A few years ago, sensitive information was stored in secured data centers or in companies facilities where access was only allowed in the following ways: either through using dedicated VPNs or through strict security mechanisms, as for example firewalls. Nowadays, data is stored very differently due to the existence of massive storage services in the Cloud, such as S3 in AWS. Consequently information should be secured using other perspectives.
Do you believe you are monitoring and identifying any unexpected access to the information stored in the Cloud? If the answer is no, don’t be worried about it! In this blog post we are going to give you some solutions to monitor any unexpected access to your sensitive information.
In the first blog post of this series, we explained how to simulate a real threat in which some credentials were stolen and used to access the S3 service to collect all sensitive information stored. In the second one , we gave some mitigations to prevent anyone from accessing the credentials stored in the AWS Metadata Service.
But what about if credentials were already compromised? Is there a way to identify any unauthorized access to your information stored in S3?

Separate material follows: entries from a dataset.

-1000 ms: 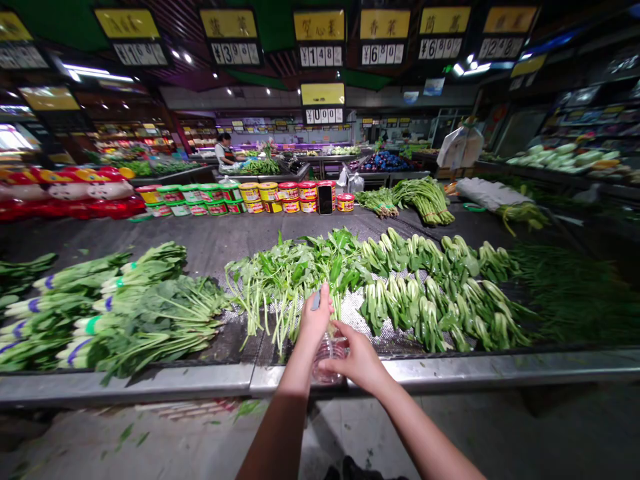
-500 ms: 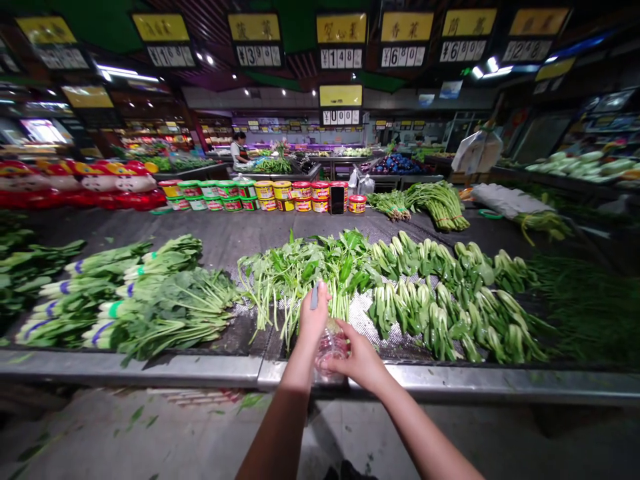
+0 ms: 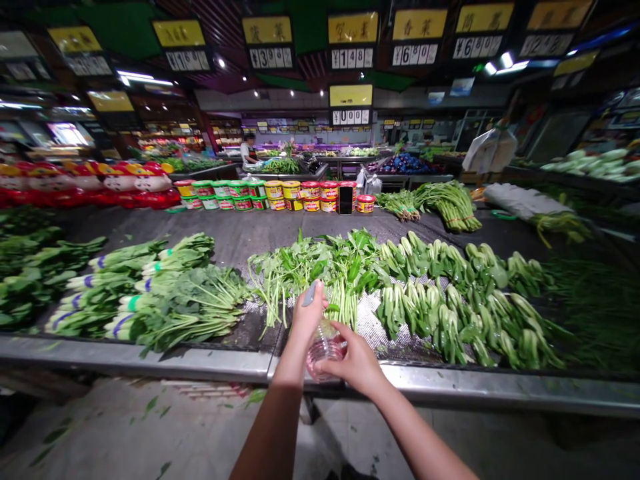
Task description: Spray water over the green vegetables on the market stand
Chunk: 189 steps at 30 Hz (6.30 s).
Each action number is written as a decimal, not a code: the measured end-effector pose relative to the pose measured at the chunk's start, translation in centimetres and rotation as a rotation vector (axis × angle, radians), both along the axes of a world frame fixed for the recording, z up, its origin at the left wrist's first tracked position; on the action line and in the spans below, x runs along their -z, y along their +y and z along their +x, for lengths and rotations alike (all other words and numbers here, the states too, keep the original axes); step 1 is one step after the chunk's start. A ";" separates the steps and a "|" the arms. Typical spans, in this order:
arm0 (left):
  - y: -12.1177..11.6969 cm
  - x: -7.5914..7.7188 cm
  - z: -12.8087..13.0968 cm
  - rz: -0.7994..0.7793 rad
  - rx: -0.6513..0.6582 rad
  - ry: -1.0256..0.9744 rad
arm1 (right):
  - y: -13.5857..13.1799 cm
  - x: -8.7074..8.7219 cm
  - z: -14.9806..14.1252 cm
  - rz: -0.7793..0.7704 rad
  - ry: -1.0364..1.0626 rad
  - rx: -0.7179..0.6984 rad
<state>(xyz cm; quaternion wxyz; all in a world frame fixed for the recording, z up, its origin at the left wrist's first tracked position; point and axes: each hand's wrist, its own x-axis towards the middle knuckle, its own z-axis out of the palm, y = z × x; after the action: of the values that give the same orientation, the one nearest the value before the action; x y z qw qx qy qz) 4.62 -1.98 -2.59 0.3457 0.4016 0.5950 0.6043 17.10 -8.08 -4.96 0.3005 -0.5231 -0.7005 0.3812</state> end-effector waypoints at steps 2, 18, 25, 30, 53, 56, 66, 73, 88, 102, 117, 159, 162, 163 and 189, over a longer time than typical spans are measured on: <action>-0.1 0.1 -0.3 -0.051 0.029 0.003 | -0.1 -0.1 -0.1 -0.001 -0.008 0.005; -0.8 0.2 -1.5 -0.025 0.021 0.002 | -0.4 -0.5 -0.7 0.004 -0.023 -0.026; -1.7 0.3 -1.8 -0.003 0.013 -0.058 | -0.6 0.0 -1.1 0.000 -0.007 -0.056; -1.8 -0.2 -1.6 0.003 0.062 -0.031 | -0.7 0.0 -1.1 -0.013 0.006 -0.054; -2.1 0.0 -1.0 -0.051 0.234 -0.019 | -1.8 0.0 -0.3 -0.001 0.004 -0.034; -2.5 0.2 -1.5 -0.056 0.208 -0.049 | -2.0 0.0 -0.5 0.015 0.027 -0.080; -3.6 0.5 -3.0 -0.048 0.183 0.004 | -2.0 1.0 -1.6 0.089 0.095 -0.182; -4.1 0.6 -3.5 0.000 0.288 0.070 | -2.2 2.5 -2.9 0.050 0.223 -0.224; -6.0 3.0 -7.2 -0.083 0.400 0.161 | -3.8 4.4 -6.6 -0.050 0.164 -0.228; -7.3 4.5 -9.4 -0.045 0.386 0.364 | -4.4 5.7 -8.9 -0.094 0.126 -0.286; -8.0 5.1 -11.0 -0.052 0.473 0.416 | -4.9 5.8 -10.3 -0.106 0.101 -0.331; -0.4 0.7 -10.9 -0.102 -0.033 -0.026 | -0.7 3.5 -10.7 0.122 0.039 -0.057; 0.5 0.9 -11.3 -0.094 -0.050 -0.086 | -0.3 3.2 -11.0 0.140 0.016 -0.052; 0.7 1.0 -11.5 -0.095 -0.051 -0.102 | -0.2 3.1 -11.1 0.141 0.007 -0.051; 0.8 0.9 -12.6 -0.063 -0.072 -0.078 | 0.8 2.8 -12.3 0.133 -0.015 -0.046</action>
<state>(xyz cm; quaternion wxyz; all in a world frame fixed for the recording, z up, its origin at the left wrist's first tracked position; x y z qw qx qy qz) -7.95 -1.14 -3.47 0.3592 0.3448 0.6140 0.6125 4.80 -7.29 -7.75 0.3206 -0.4885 -0.7385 0.3366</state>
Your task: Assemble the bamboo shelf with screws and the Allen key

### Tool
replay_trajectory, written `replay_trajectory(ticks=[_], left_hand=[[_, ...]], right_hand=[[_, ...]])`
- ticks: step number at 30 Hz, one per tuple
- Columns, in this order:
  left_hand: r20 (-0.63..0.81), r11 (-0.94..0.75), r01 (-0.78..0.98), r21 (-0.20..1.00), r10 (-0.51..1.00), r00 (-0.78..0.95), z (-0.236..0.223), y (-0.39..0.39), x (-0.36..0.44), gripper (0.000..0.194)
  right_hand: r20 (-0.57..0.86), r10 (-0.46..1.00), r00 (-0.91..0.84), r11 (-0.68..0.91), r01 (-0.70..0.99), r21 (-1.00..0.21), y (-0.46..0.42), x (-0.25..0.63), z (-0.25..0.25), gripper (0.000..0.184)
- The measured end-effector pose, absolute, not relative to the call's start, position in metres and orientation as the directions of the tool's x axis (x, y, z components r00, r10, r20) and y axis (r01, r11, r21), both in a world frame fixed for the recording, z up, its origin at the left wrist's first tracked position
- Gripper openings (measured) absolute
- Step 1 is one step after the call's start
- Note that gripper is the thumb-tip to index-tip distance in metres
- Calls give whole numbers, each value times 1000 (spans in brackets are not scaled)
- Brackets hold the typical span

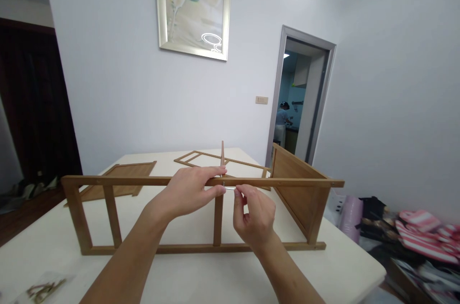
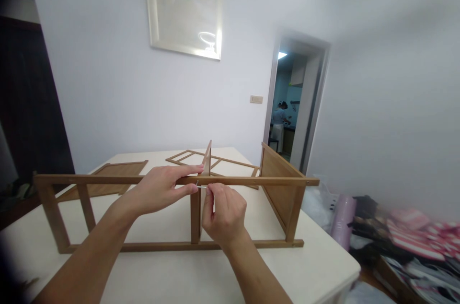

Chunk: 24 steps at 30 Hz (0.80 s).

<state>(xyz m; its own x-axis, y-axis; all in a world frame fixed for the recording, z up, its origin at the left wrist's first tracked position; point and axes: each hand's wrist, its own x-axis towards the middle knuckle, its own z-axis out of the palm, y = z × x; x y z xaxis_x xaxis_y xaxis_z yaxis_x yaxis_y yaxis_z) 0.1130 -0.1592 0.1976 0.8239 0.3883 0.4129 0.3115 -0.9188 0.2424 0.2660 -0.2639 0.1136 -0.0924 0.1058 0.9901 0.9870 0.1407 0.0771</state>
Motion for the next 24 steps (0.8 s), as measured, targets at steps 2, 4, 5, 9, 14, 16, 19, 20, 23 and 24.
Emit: replay_trajectory(ticks=[2, 4, 5, 9, 14, 16, 19, 20, 23, 24], left_hand=[[413, -917, 315, 247, 393, 822, 198, -159, 113, 41], [414, -916, 315, 249, 395, 820, 197, -159, 113, 41], [414, -916, 314, 251, 394, 821, 197, -159, 113, 41], [417, -917, 302, 260, 389, 822, 196, -158, 112, 42], [415, -921, 288, 261, 376, 828, 195, -156, 111, 42], [409, -921, 290, 260, 377, 831, 196, -156, 111, 42], [401, -921, 296, 252, 378, 835, 197, -157, 110, 43], [396, -922, 298, 248, 377, 837, 198, -157, 110, 44], [377, -923, 298, 241, 372, 848, 200, -157, 109, 46], [371, -924, 295, 241, 369, 852, 200, -157, 109, 47]], right_hand=[[984, 134, -115, 86, 991, 104, -264, 265, 113, 14], [977, 158, -140, 31, 990, 137, -263, 262, 112, 9], [973, 170, -154, 9, 988, 155, -263, 260, 112, 8], [962, 226, -155, 19, 988, 155, -258, 248, 107, 11], [949, 302, 93, 263, 948, -176, -250, 236, 95, 9], [907, 365, 209, 344, 875, -340, -248, 232, 91, 6], [822, 466, 328, 403, 749, -527, -245, 228, 87, 4], [797, 494, 348, 412, 713, -567, -244, 227, 86, 5], [734, 566, 376, 428, 627, -651, -243, 225, 87, 11], [716, 590, 372, 432, 604, -670, -243, 224, 87, 12]])
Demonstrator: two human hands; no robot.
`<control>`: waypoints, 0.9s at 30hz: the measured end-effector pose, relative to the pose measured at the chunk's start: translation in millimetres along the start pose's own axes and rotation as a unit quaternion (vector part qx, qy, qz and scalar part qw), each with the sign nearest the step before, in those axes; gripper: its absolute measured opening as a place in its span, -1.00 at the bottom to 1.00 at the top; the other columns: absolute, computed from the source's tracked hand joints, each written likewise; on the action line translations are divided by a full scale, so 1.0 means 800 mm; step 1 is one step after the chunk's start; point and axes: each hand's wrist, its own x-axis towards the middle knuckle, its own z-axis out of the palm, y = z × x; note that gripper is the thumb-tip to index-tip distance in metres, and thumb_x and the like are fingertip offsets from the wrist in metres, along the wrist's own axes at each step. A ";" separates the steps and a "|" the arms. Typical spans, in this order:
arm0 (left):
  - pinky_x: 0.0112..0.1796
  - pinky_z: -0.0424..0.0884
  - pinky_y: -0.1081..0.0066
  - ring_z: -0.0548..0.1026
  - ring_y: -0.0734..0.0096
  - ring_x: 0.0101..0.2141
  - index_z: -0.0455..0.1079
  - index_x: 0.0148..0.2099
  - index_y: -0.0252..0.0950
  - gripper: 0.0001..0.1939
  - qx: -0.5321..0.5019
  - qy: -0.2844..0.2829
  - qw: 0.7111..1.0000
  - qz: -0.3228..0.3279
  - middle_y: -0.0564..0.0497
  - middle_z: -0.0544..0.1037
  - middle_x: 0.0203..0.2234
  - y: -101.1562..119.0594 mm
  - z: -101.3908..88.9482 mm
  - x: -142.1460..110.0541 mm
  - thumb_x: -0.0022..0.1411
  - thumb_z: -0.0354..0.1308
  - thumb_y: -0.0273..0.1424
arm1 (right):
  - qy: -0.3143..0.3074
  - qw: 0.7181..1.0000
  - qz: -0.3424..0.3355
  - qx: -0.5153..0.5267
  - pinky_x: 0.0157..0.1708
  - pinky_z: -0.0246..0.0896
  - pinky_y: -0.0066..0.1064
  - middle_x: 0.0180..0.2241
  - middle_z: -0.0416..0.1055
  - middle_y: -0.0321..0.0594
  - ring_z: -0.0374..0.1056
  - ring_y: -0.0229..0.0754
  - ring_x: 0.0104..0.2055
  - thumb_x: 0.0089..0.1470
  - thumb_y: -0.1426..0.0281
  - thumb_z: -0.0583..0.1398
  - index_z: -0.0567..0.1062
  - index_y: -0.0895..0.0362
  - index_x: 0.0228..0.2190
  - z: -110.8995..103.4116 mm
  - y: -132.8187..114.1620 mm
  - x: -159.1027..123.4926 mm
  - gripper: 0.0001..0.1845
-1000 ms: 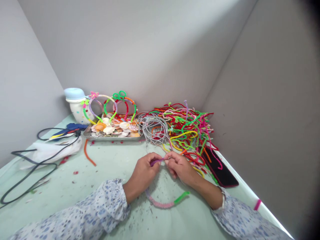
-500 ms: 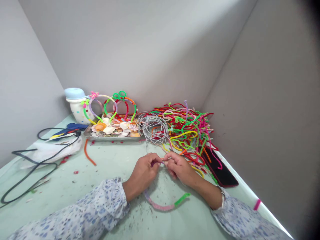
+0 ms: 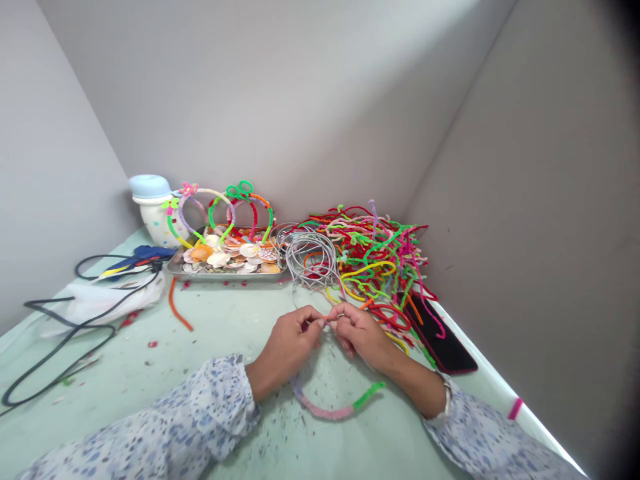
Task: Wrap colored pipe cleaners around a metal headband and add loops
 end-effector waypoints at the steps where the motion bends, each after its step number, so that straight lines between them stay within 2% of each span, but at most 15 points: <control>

In this blog post we will answer that.
Risks of using a misconfigured S3 Service
Amazon S3 is one of the mostly used cloud storage solutions by companies all over the world for a variety of use cases to power their IT operations. It is defined as an object storage service where you can store any information in what Amazon calls buckets.
Buckets are private by default, but they can sometimes be accidentally misconfigured and made publicly accessible, exposing all of their stored sensitive information to the Internet users. This happened to big companies like Attunity [1], where more than a terabyte of data from its top Fortune 100 customers was leaked. It is not the only way to compromise a bucket, though.
As we stated in the previous blog posts, credentials can be compromised using the Metadata Service or maybe because they were leaked somehow. So, if these compromised credentials have permissions to access S3, all the accessible information should be considered as compromised too.
With these considerations in mind, we have built a detection mechanism to monitor any unexpected access to our sensitive objects stored in a S3 bucket. Let’s go into further detail!
Monitoring architecture overview
As you can see in the image below, we have created a bucket for testing purposes in an AWS account with some banking information stored in CSV files and some innocuous files (goat.png).
S3 bucket to monitor
Our goal is to notify any access from an unknown origin to the files with cardholder information.
In short, we need to trace all operations to this bucket and notify somehow if any of the sensitive files is accessed. In the following diagram, you can see the strategy to reach this goal using different AWS services:
Solution schema
Firstly, logs will be enabled in the monitored S3 bucket and sent to CloudWatch Logs through CloudTrail. At this point, access logs to this S3 bucket will be stored in a Log Group into the CloudWatch Logs service.
Then, a rule will be configured in CloudWatch Logs to identify any access to our monitored S3 bucket, and will trigger a Lambda function if found. This Lambda function will consider some conditions to determine which accesses are considered unauthorized. In this case a notification will be sent using SNS service.
Let’s cover the whole process in detail.
Monitoring S3 Buckets
We need to trace any activity that is happening in our monitored bucket. This will be achieved thanks to enabling CloudTrail logs in our monitored bucket by creating a new trail.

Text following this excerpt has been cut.